Exercise brief:
The copy should hold exactly the lines below from the one that contains "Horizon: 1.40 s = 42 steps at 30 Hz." through the one that contains "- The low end" and nothing else, so no pictures.

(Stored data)
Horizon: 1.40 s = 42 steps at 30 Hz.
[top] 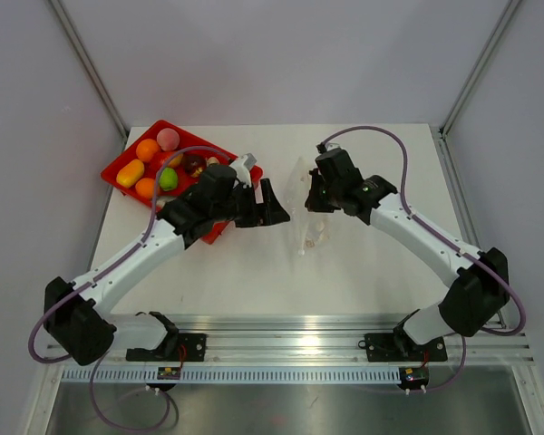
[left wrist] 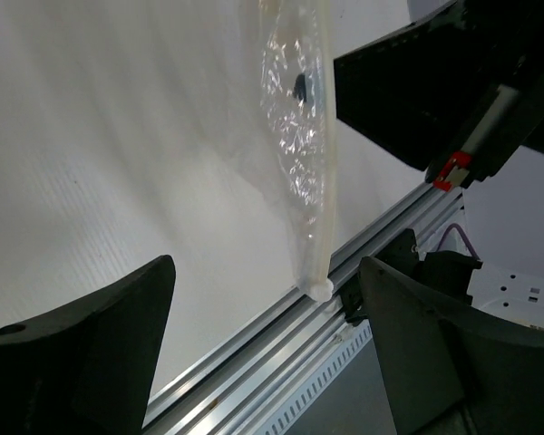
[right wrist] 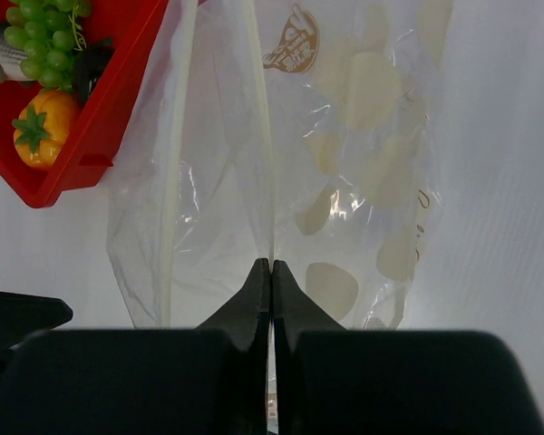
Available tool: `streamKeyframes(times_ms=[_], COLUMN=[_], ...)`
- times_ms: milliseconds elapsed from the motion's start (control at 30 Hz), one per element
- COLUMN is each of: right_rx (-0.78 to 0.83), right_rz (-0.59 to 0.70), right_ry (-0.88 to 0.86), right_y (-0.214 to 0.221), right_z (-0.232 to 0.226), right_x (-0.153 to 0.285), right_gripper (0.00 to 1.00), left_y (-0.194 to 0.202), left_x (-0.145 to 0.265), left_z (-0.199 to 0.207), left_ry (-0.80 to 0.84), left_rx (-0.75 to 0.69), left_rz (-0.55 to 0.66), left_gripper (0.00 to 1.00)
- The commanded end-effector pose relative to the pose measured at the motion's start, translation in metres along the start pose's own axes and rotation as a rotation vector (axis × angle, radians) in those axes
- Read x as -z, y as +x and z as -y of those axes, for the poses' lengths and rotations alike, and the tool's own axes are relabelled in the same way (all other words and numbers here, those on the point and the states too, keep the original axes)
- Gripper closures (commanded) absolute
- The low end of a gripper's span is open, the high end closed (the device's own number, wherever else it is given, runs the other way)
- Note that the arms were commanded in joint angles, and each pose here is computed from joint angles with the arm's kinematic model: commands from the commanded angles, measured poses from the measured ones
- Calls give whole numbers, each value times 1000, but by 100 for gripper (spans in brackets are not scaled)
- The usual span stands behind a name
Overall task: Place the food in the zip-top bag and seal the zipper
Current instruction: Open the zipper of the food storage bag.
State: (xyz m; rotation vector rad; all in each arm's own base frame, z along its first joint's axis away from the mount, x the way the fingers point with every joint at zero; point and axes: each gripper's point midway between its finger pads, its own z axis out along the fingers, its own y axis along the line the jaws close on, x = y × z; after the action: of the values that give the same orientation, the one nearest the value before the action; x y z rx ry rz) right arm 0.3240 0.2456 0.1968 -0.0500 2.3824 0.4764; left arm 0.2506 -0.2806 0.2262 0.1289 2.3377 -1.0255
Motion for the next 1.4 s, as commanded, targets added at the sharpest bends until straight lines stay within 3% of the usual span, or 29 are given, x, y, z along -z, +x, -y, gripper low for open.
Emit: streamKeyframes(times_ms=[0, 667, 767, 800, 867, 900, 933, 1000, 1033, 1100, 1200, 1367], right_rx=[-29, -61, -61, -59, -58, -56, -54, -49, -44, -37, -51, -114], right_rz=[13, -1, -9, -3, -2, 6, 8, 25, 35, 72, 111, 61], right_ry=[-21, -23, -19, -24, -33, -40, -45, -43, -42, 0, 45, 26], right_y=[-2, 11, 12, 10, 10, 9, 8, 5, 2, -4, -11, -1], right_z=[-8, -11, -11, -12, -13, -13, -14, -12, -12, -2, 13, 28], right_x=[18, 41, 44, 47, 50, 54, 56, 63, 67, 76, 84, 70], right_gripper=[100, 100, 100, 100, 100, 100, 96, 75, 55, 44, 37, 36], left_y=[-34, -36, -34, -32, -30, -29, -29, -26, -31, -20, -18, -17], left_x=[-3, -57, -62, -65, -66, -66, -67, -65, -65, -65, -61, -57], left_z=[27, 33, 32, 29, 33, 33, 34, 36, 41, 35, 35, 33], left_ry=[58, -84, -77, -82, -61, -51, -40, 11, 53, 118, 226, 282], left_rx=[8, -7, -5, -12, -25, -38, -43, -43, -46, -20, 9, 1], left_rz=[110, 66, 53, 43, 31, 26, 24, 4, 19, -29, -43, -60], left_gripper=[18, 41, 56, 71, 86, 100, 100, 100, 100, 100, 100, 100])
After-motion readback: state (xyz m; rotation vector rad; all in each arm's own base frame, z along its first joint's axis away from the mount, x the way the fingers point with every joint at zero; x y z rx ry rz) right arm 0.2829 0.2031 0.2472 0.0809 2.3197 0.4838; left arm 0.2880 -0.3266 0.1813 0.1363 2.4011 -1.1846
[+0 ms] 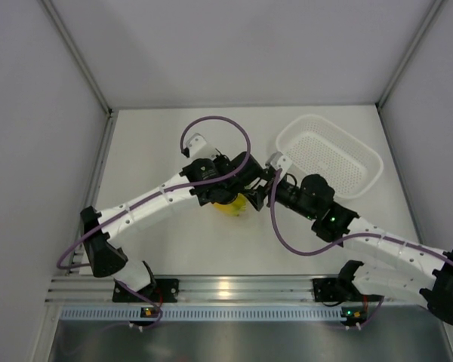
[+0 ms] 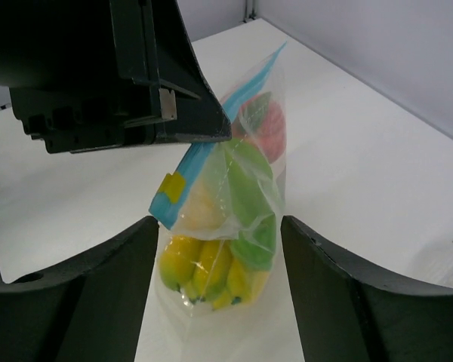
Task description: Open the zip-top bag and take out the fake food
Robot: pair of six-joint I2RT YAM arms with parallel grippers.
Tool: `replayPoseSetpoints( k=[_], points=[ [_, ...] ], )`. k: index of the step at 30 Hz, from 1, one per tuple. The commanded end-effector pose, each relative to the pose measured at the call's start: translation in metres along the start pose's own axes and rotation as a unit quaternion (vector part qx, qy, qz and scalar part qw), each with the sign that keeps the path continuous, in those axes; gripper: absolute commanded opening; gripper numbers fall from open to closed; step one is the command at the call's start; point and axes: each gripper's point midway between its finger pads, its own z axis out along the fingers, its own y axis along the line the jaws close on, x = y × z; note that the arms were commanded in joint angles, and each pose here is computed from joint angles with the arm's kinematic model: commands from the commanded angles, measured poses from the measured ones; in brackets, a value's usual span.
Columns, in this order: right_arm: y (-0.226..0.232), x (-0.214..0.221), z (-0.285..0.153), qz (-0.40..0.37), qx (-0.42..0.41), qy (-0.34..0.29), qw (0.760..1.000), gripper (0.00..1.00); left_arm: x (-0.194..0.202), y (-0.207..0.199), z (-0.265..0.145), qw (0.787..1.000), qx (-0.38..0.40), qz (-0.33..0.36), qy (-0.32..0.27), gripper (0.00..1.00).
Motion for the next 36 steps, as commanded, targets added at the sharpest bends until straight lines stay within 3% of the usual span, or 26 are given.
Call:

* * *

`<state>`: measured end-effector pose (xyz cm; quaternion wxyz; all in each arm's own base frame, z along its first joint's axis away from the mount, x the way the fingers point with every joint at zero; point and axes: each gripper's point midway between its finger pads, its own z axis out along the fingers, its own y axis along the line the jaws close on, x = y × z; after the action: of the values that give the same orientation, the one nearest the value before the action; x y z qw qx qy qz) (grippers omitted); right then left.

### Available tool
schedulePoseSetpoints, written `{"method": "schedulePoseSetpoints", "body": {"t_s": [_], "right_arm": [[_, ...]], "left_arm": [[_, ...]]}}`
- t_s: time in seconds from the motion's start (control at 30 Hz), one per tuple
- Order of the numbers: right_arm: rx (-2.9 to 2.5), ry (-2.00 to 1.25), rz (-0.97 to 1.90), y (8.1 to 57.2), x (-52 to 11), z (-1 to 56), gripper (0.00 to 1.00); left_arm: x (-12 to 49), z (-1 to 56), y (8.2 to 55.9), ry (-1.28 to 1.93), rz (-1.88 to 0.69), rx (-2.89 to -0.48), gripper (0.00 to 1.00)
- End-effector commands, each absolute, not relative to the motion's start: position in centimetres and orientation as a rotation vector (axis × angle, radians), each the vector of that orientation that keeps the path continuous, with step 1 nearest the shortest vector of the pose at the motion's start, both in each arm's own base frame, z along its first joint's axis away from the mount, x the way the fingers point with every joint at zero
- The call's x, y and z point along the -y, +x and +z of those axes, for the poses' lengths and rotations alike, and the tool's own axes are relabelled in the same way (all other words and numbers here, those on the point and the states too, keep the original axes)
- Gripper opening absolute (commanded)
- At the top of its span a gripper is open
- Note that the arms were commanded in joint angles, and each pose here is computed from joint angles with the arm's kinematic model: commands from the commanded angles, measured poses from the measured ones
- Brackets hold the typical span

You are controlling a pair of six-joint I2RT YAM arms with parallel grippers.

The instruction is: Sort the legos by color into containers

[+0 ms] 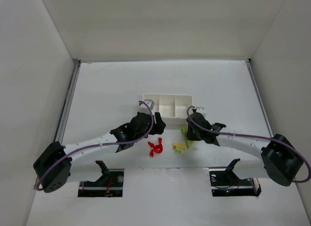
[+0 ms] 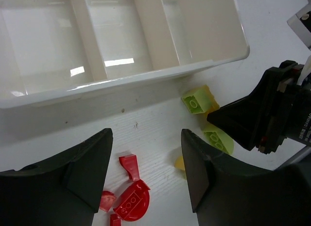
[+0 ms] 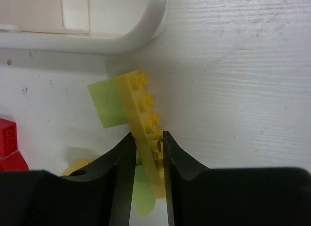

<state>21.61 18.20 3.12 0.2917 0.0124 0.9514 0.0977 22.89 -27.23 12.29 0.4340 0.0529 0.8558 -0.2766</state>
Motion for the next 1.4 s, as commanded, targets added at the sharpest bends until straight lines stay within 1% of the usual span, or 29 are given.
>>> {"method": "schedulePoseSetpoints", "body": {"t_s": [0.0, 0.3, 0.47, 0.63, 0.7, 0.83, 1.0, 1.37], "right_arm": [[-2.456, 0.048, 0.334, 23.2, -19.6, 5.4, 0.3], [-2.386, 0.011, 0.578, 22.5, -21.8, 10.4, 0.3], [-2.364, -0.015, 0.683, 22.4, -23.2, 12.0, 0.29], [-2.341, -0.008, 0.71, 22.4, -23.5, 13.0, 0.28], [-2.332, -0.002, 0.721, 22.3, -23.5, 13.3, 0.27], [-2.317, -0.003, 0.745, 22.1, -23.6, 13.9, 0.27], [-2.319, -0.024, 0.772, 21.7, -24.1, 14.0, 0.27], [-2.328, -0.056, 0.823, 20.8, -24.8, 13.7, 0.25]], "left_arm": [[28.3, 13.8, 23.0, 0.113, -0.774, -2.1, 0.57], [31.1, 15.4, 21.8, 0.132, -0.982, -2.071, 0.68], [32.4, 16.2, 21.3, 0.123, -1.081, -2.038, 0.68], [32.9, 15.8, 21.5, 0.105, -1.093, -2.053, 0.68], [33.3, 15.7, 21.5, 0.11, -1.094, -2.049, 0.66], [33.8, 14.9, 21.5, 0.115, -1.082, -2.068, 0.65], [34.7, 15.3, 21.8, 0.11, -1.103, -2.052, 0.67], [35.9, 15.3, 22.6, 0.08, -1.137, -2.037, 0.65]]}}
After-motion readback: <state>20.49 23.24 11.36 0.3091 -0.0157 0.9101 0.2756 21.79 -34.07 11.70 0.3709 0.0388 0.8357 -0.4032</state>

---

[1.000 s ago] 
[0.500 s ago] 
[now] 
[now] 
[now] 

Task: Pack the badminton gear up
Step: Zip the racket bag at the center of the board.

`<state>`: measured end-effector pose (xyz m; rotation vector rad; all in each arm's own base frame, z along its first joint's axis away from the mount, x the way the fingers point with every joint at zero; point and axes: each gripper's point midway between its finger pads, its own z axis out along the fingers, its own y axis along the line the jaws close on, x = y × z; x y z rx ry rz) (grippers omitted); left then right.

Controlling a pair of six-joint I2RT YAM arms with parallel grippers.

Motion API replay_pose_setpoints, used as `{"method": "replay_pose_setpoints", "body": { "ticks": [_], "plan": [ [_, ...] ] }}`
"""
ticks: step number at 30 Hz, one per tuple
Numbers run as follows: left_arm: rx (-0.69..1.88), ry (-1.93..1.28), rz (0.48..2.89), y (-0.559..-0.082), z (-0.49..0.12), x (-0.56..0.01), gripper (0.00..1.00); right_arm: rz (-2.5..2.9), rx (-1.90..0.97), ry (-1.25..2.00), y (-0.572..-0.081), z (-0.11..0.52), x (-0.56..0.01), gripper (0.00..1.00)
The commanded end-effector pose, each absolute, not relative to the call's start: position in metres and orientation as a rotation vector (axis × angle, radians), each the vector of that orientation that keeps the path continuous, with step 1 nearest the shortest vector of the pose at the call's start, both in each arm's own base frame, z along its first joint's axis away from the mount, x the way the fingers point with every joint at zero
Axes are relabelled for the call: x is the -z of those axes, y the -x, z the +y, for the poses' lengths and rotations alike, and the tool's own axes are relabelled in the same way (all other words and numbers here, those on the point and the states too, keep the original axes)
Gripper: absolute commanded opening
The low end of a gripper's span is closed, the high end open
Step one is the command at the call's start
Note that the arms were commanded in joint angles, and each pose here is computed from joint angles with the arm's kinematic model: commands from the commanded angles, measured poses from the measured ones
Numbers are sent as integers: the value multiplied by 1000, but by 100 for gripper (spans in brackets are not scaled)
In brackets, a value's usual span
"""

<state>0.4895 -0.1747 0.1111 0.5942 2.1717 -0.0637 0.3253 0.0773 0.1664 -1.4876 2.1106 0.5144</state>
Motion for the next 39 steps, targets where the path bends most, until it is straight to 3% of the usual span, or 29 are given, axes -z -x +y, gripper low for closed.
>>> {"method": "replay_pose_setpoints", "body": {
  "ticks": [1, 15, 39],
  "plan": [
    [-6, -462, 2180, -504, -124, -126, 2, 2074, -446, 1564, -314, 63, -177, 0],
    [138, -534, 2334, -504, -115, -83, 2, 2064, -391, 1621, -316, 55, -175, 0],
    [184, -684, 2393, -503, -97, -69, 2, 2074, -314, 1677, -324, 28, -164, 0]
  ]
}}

The answer:
Horizon: 1.40 s = 42 steps at 30 Hz.
[top] 
[left wrist] 
[right wrist] 
Available tool: `streamKeyframes(times_ms=[_], COLUMN=[_], ...)`
- times_ms: milliseconds elapsed from the motion's start (control at 30 Hz), one per element
- COLUMN is each of: right_rx (-0.78 to 0.83), right_rz (-0.59 to 0.70), right_ry (-0.88 to 0.86), right_y (-0.214 to 0.221), right_z (-0.232 to 0.226), right_x (-0.153 to 0.285), right_gripper (0.00 to 1.00), left_y (-0.194 to 0.202), left_x (-0.145 to 0.265), left_z (-0.199 to 0.207), left_ry (-0.80 to 0.84), left_rx (-0.75 to 0.69), left_rz (-0.55 to 0.66), left_gripper (0.00 to 1.00)
- The commanded end-effector pose relative to the pose measured at the motion's start, translation in metres along the start pose's own axes and rotation as a rotation vector (axis × angle, radians) in those axes
- Read x as -z, y as +x and z as -y of those axes, for the poses' lengths and rotations alike, and the tool's own axes are relabelled in the same way (all other words and numbers here, those on the point and the states too, keep the original axes)
- Gripper closures (commanded) absolute
- The low end of a gripper's span is open, the high end closed (the device's own number, wherever else it is given, runs the other way)

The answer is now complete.